→ **EXERCISE**
Would you reproduce each line below exactly, leaving every picture out?
Top of DATA BELOW
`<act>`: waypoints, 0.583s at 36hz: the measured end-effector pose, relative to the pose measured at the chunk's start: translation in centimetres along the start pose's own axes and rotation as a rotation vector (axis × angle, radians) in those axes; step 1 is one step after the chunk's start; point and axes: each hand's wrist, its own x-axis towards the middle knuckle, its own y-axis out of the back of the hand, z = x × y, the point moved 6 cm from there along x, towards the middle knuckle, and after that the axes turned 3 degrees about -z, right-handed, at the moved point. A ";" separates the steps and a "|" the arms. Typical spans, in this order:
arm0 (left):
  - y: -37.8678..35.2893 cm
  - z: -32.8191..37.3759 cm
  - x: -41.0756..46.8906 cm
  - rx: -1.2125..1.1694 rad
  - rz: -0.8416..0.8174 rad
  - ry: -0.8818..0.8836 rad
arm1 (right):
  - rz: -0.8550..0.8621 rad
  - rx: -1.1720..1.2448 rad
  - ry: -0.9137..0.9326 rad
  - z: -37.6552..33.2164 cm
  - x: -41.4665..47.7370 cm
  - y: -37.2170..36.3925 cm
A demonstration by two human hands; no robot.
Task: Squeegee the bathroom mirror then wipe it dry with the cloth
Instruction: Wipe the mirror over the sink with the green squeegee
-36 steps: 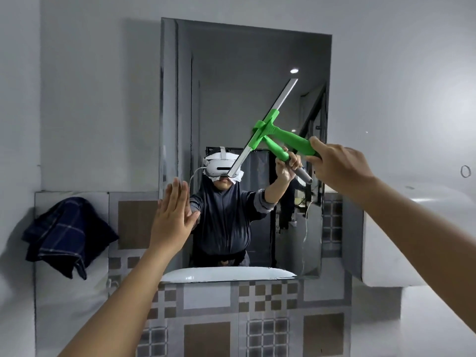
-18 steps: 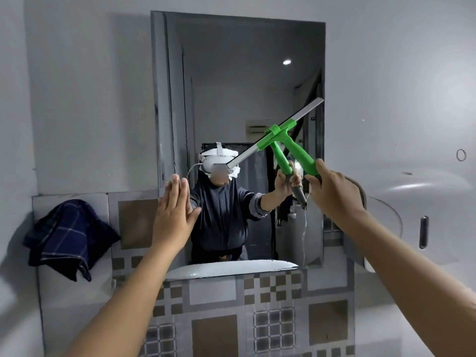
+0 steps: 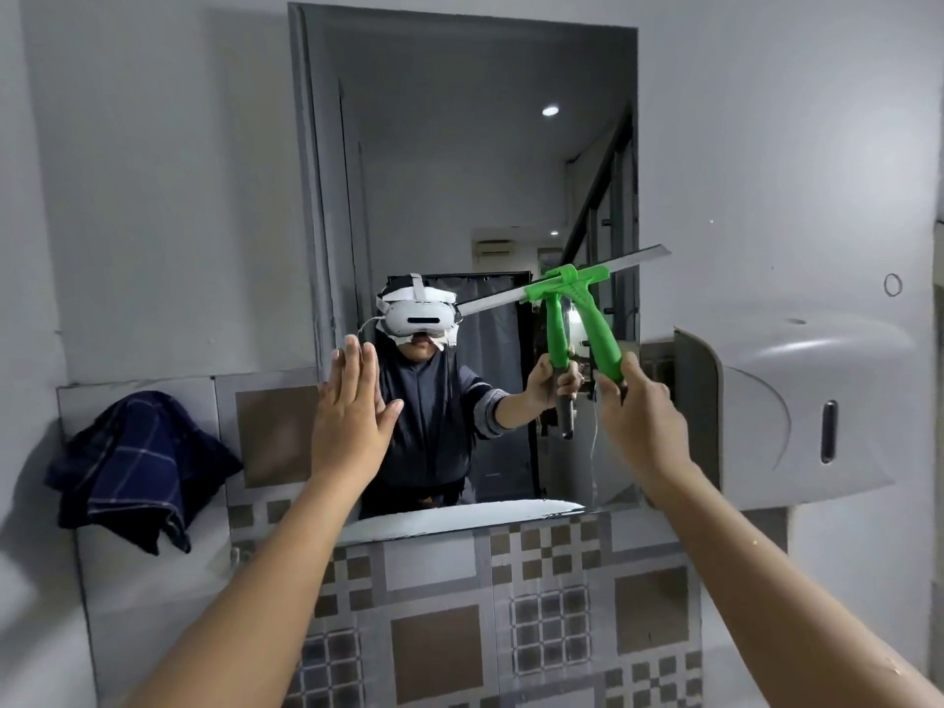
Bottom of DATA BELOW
→ **SOLUTION TO THIS TASK**
`<act>`: waypoints, 0.583s at 36hz: the measured end-effector pose, relative to the pose measured at the chunk's start: translation in centimetres along the start pose's own axes and rotation as a rotation vector (axis × angle, radians) in those axes; step 1 is one step after the chunk's start; point and axes: each hand's wrist, its own x-axis towards the middle knuckle, its own y-axis out of the back of the hand, z = x × y, the point moved 6 cm from there along x, towards the middle knuckle, and after that the axes turned 3 degrees about -z, right-handed, at the moved point. A ";" separates the steps and a "|" the arms. Typical spans, in this order:
arm0 (left):
  - y: -37.8678..35.2893 cm
  - z: -32.8191..37.3759 cm
  - x: -41.0756..46.8906 cm
  - rx: -1.2125..1.1694 rad
  - rz: -0.8416..0.8174 rad
  - ry: -0.8818..0.8836 rad
arm1 (right):
  - rz: -0.8550..0.8621 rad
  - rx: -1.1720..1.2448 rad
  - ry: -0.9137..0.9326 rad
  - z: -37.6552..33.2164 cm
  - x: -41.4665..47.7370 cm
  - y: -37.2170..36.3925 cm
A demonstration by two human hands; no robot.
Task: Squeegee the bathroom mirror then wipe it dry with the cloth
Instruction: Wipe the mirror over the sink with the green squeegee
-36 steps: 
-18 steps: 
+0 steps: 

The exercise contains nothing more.